Oxidative stress activates Ryr2-Ca2+ and apoptosis to promote PM2.5-induced heart injury of hyperlipidemia mice

The increased cases of hyperlipemia in China and the crucial role of PM2.5 in inducing and promoting cardiovascular diseases have attracting more and more researchers’ attention. However, the effects and mechanisms of PM2.5 on cardiovascular system of hyperlipidemia people are still unclear.
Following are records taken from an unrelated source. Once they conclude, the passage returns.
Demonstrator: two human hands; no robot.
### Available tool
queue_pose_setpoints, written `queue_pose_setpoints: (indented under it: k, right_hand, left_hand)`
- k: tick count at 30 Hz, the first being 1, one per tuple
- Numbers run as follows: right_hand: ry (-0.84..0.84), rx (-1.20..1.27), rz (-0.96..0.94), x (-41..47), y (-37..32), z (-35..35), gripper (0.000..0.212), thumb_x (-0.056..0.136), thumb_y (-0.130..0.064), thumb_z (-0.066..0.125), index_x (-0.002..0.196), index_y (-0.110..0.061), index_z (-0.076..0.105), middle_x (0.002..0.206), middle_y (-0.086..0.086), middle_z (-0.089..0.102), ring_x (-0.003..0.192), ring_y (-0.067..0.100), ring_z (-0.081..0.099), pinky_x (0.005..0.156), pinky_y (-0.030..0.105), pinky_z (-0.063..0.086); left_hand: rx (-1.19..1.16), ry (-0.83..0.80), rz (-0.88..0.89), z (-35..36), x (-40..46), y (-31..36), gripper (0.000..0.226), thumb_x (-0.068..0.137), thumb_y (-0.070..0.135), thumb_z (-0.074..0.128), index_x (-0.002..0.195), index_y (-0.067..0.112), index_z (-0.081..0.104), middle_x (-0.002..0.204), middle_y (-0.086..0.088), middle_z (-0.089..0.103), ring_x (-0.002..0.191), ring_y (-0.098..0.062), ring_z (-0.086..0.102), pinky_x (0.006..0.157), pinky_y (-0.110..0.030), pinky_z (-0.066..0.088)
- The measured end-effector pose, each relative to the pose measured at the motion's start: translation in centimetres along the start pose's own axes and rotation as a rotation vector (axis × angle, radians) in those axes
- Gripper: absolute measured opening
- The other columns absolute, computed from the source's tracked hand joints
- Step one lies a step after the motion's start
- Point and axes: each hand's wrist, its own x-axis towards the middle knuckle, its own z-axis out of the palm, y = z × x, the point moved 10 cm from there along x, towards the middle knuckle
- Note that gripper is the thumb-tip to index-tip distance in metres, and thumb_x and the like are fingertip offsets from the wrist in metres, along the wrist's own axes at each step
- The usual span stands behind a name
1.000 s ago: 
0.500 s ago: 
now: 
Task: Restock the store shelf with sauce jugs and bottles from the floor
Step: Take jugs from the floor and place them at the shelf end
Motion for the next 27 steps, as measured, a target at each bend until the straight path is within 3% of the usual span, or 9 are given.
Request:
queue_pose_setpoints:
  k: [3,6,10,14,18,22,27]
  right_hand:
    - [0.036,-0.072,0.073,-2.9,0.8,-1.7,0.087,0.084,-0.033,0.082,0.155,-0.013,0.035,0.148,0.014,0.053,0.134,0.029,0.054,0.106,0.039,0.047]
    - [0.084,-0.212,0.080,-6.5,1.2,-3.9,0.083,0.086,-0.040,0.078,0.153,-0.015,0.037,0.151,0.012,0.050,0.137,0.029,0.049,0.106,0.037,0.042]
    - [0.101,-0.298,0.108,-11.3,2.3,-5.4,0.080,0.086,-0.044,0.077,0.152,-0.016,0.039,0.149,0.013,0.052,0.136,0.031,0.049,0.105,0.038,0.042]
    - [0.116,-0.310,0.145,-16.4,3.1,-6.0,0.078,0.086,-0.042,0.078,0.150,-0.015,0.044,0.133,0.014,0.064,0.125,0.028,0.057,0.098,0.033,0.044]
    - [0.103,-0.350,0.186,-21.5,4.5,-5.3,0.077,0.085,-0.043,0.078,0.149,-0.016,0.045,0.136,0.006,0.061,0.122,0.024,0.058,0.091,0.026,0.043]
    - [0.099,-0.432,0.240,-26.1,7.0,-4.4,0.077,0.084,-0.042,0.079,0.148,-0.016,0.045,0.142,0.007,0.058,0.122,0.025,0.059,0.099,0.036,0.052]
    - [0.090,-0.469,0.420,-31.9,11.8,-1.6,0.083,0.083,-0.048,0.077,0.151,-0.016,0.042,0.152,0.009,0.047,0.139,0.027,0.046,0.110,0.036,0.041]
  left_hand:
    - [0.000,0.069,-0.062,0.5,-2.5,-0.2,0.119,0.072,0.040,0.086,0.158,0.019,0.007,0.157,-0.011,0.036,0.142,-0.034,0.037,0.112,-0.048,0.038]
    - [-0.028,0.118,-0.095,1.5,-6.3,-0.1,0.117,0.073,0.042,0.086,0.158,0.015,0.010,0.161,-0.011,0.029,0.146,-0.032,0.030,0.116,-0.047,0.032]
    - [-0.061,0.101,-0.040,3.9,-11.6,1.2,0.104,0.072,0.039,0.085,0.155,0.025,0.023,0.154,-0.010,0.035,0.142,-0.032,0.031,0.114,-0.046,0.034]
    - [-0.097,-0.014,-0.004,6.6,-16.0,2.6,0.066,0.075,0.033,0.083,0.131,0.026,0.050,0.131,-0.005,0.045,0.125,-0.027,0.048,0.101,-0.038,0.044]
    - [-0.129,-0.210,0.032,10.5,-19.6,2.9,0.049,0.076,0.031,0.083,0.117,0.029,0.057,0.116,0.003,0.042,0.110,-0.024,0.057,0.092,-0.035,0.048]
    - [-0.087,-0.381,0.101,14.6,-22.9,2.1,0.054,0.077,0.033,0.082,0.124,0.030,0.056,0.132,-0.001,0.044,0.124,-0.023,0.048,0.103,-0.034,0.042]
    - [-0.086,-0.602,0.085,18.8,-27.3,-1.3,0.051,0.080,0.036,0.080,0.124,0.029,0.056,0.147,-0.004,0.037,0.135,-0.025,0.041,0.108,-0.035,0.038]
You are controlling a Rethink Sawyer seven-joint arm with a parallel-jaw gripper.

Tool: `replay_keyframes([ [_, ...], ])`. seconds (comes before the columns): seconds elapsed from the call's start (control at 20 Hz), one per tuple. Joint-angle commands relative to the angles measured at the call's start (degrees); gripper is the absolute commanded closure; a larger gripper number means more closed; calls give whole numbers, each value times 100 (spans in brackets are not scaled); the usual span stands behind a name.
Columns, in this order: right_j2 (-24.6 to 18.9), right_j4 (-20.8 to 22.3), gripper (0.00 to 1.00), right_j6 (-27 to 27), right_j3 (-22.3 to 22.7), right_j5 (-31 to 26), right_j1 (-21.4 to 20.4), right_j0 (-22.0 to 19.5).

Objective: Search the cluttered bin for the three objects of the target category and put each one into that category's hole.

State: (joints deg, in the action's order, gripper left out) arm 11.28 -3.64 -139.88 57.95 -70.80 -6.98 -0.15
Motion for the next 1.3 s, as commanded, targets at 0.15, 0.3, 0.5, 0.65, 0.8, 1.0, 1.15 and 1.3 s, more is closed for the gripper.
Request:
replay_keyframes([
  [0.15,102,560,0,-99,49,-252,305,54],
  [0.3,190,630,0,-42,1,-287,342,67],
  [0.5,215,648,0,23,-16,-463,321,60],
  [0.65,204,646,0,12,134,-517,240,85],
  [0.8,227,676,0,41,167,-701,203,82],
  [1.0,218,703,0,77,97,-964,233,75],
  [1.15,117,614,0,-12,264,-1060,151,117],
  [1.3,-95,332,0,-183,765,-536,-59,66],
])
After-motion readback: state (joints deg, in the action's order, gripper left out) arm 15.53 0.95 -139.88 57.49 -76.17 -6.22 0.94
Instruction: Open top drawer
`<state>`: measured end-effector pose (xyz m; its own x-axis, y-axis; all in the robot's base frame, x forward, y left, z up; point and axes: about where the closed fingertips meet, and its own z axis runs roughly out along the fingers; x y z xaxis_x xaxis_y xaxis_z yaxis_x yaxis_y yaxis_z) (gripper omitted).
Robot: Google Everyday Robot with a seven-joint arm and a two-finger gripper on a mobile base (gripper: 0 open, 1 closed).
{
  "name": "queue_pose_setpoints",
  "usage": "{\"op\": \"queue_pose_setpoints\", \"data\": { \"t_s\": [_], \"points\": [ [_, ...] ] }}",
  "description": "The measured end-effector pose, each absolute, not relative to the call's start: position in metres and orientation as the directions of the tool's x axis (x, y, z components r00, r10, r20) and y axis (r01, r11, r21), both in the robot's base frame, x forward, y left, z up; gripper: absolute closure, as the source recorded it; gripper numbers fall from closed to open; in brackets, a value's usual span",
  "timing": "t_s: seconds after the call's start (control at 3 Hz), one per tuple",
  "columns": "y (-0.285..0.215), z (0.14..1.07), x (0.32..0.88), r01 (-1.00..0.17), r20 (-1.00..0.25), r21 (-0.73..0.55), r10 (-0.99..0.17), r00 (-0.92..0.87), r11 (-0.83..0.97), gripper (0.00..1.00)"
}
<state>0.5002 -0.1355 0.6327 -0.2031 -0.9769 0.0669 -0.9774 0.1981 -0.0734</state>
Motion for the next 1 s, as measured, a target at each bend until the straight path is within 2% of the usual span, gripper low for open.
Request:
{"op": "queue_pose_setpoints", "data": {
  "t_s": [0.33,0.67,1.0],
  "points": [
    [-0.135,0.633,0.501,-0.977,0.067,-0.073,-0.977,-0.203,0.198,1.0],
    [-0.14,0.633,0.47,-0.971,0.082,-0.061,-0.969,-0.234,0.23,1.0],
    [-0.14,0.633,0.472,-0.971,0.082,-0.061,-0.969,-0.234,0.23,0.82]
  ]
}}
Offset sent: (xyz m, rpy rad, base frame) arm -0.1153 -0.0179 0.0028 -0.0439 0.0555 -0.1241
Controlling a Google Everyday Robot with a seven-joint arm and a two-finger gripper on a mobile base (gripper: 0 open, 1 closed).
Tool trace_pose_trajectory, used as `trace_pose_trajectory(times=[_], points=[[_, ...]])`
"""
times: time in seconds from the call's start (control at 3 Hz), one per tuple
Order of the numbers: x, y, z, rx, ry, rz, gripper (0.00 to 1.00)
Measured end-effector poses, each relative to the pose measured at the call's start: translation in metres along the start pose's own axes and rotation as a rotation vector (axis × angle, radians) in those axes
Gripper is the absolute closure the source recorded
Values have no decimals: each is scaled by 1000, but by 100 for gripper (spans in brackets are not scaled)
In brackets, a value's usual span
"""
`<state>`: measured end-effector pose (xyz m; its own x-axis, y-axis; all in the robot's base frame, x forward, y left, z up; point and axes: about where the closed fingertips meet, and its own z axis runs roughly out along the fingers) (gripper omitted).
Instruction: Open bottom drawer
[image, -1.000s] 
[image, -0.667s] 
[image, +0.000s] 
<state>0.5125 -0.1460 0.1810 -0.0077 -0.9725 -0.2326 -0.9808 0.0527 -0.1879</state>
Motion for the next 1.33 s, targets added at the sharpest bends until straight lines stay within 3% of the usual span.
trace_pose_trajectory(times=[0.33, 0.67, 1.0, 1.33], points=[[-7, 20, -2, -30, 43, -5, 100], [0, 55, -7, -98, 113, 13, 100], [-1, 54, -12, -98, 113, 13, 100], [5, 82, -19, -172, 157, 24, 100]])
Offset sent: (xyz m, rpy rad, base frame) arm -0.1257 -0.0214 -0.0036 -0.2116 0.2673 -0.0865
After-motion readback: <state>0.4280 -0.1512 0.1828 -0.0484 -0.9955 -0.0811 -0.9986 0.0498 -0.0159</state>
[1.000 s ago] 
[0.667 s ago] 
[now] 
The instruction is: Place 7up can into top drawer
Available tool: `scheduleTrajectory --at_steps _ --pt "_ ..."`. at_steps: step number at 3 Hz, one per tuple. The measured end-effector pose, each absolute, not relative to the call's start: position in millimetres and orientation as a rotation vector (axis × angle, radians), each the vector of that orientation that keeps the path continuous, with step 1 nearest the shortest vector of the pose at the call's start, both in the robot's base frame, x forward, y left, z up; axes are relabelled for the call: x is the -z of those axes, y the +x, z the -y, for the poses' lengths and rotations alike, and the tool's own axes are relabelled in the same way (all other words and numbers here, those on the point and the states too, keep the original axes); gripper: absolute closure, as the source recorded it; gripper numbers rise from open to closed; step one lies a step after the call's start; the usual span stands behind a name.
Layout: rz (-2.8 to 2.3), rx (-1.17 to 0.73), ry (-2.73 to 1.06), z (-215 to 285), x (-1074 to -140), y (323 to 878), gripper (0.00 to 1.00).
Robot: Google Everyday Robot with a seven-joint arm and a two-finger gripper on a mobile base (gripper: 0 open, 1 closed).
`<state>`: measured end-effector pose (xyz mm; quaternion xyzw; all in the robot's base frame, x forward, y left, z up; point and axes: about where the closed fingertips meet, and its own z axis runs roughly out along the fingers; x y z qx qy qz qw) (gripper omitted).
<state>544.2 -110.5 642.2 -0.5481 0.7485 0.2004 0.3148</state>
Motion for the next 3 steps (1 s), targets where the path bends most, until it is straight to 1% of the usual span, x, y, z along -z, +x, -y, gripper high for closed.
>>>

In this study, hyperlipidemia mice model was established by high-fat diet. Then we exposed these mice to PM2.5 or saline to explore the underling mechanism of cardiac injury in hyperlipidemia mice. The hyperlipemia mice are more susceptible to heart damage caused by PM2.5 exposure. The participation of oxidative stress, cell apoptosis and Ca2+ related mechanism could be observed in this model. After NAC (N-acetyl-L-cysteine) treatment, the oxidative stress level induced by PM2.5 exposure significantly decreased in hyperlipemia mice. NAC effectively alleviated cardiac injury, improved the imbalance of calcium and attenuated apoptosis induced by PM2.5 exposure in hyperlipemia mice. The strong oxidative stress in hyperlipemia mice could lead to calcium homeostasis imbalance and activation of apoptosis-related pathways. This mechanism of PM2.5-induced myocardial injury was also verified in vitro. In our present study, we demonstrated the contribution of the PM2.5-ROS-Ryr2-Ca2+ axis in PM2.5-induced heart injury of hyperlipidemia mice, offering a potential therapeutical target for related pathology. •PM2.5-induced heart injury is more severe in hyperlipemia mice.•Oxidative stress contributes to the more severe heart injury in hyperlipemia mice.•PM2.5-induced oxidative stress activates Ryr2-Ca2+ and apoptosis to exacerbate heart injury.